Le huis clos n’a pas été demandé par la défense bien que deux des accusés étaient mineurs au moment des faits. Les audiences qui doivent se dérouler jusqu’au 1er octobre, seront donc publiques. L’association parisienne Vagabondage, employeur de Frédéric Aupérin, et son président Robert Antraygues comparaîtront pour homicide involontaire.

« On a enfin le responsable de la mort de notre fils, on ne l’avait jamais vu en sept ans et demi, c’est très dur. On lui reproche d’avoir assassiné notre fils », a déclaré Doriane Driancourt, la mère de Cyril, peu avant l’ouverture du procès.

« Cet enfant n’aurait jamais dû être envoyé là […] Je n’ai absolument pas frappé Cyril. On m’a jamais demandé si la mort de Cyril ne m’avait pas traumatisé mais on m’a enfoncé dès le départ. J’ai été maltraité dès que j’ai mis le pied en France », a affirmé M. Aupérin lors de ce premier jour d’audience.

Cyril Driancourt, âgé de 15 ans, est un enfant difficile atteint d’un léger retard mental. Il avait été confié à l’ASE (aide sociale à l’enfance) du Finistère sur ordonnance du juge pour enfants de Brest, après des violences et une fugue de son école spécialisée.

L’association Vagabondage lui avait alors proposé un séjour de plusieurs mois à Livingstone, dans le sud de la Zambie, pour construire un village fermier.

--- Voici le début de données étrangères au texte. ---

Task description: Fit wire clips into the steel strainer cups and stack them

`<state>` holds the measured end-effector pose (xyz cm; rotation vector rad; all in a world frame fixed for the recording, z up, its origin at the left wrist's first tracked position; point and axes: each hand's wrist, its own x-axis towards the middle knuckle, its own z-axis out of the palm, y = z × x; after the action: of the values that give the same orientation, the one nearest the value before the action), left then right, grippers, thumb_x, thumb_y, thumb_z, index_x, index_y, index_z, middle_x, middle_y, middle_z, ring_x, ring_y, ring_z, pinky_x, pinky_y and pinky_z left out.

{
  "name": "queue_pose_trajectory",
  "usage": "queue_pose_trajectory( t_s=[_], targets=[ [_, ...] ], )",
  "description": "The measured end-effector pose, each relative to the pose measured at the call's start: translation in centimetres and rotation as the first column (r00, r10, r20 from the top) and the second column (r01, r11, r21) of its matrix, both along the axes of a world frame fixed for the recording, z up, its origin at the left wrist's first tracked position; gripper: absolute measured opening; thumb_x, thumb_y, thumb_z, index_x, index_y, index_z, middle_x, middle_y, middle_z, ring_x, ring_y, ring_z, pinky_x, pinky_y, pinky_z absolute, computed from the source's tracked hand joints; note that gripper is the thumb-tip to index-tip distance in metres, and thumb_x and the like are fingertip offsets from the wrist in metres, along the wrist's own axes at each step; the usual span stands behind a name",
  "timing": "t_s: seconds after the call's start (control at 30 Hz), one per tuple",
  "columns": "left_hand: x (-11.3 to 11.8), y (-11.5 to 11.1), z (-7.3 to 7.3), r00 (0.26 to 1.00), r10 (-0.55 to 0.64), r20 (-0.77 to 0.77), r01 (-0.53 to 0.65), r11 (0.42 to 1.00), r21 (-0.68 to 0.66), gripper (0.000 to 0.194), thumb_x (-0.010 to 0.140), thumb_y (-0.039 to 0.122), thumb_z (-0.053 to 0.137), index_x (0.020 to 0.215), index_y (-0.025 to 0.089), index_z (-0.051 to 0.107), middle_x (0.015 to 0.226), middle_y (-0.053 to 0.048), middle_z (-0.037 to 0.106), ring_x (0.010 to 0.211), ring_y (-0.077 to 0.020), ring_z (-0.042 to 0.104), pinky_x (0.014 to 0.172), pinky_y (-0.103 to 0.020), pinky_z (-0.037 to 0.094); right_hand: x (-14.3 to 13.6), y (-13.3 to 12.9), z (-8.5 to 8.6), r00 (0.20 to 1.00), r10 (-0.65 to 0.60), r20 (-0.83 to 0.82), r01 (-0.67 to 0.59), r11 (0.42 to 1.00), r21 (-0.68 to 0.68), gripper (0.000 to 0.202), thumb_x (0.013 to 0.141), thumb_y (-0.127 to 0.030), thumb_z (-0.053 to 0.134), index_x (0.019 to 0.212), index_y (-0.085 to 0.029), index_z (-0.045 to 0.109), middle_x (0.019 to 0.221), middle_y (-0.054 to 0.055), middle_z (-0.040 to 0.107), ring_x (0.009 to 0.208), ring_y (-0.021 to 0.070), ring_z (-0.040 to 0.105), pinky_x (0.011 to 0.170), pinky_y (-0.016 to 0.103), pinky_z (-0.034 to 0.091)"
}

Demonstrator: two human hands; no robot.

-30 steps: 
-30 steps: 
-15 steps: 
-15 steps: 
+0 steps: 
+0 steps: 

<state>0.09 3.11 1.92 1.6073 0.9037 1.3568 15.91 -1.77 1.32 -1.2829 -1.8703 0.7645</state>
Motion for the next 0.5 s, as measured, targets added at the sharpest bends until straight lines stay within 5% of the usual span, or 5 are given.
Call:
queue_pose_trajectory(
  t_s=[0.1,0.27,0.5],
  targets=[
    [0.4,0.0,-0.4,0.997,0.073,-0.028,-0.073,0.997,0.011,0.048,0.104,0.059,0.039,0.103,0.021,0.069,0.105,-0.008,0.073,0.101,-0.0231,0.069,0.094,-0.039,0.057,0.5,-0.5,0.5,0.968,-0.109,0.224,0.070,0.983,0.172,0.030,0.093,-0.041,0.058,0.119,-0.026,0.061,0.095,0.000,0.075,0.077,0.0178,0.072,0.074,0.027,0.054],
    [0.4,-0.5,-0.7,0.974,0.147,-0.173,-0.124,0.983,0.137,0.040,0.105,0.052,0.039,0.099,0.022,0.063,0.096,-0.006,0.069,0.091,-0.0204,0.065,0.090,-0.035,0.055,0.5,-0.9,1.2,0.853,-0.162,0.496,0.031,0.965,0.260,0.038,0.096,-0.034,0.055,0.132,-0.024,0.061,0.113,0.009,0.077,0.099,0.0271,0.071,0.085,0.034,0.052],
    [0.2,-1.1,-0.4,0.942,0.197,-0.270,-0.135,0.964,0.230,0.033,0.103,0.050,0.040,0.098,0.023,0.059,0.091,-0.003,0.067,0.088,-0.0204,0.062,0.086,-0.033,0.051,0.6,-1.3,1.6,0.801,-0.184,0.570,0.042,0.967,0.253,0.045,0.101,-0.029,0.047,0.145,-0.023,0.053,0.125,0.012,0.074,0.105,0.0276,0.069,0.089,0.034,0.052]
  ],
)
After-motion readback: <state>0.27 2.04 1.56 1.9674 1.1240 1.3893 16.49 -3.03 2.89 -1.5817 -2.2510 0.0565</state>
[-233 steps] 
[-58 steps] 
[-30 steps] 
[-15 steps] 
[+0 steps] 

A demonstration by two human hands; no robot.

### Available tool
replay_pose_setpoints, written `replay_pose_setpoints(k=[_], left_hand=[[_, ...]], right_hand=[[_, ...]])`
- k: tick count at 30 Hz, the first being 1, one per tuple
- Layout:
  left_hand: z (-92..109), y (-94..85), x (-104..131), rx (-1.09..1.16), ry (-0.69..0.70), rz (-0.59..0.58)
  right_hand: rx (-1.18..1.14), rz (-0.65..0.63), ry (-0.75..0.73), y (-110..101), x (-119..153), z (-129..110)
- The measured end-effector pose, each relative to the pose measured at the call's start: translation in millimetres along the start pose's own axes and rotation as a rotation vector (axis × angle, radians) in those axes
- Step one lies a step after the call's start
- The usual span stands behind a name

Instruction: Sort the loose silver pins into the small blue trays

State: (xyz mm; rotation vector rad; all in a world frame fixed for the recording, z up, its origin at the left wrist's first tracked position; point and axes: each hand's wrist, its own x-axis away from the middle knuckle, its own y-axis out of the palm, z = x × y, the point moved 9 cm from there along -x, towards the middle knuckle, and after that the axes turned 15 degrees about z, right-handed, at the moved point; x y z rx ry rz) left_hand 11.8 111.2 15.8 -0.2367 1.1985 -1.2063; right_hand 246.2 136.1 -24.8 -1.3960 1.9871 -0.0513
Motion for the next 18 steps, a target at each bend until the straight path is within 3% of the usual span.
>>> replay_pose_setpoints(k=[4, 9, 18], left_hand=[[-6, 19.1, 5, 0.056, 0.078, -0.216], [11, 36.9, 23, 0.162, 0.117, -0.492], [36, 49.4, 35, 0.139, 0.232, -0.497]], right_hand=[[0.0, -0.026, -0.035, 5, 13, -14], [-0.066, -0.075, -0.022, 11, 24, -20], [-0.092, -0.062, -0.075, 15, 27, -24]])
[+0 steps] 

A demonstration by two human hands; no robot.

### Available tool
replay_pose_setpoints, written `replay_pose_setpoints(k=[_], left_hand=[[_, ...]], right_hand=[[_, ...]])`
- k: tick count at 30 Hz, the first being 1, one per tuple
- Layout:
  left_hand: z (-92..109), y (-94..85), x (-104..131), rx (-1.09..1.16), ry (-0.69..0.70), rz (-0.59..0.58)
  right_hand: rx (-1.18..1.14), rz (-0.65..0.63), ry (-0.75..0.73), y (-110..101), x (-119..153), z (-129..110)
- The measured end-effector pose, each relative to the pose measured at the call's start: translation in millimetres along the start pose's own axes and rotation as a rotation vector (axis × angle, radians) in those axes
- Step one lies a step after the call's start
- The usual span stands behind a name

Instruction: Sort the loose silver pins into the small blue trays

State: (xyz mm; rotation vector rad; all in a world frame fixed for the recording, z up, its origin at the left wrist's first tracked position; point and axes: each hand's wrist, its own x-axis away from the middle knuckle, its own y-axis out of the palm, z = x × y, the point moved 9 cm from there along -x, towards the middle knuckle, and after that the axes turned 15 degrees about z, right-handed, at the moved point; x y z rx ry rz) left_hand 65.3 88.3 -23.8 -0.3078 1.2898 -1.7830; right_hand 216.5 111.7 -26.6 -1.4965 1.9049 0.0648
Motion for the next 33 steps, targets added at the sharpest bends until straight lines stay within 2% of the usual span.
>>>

Mais dès le début du stage,  fin février, Cyril devient le souffre-douleur du groupe et de l’accompagnateur sans diplôme.

Le 17 mars, soit quelques jours avant sa mort, Cyril s’était enfui du camp. Pour le punir, ses camarades l’avaient roué de coups avant de le dénuder à la demande d’Aupérin, qui, dans un premier temps, avait reconnu infliger régulièrement des punitions corporelles aux stagiaires.

Le malheureux avait ensuite été abandonné toute la nuit, couvert d’excréments et attaché à un poteau dans l’enclos des porcs. Trois jours plus tard, le 20 mars, Cyril est pris d’une violente crise de convulsions. Il avait alors été conduit à l’hôpital de Lusaka, capitale de la Zambie, où il avait été placé en vain sous assistance respiratoire.

Selon un expert neurologue, l’adolescent est décédé d’un mal épileptique dû aux tortures et sévices subis, à l’absence de sommeil et au sevrage médicamenteux.

Les accusés encourent des peines de trois à vingt ans de réclusion criminelle.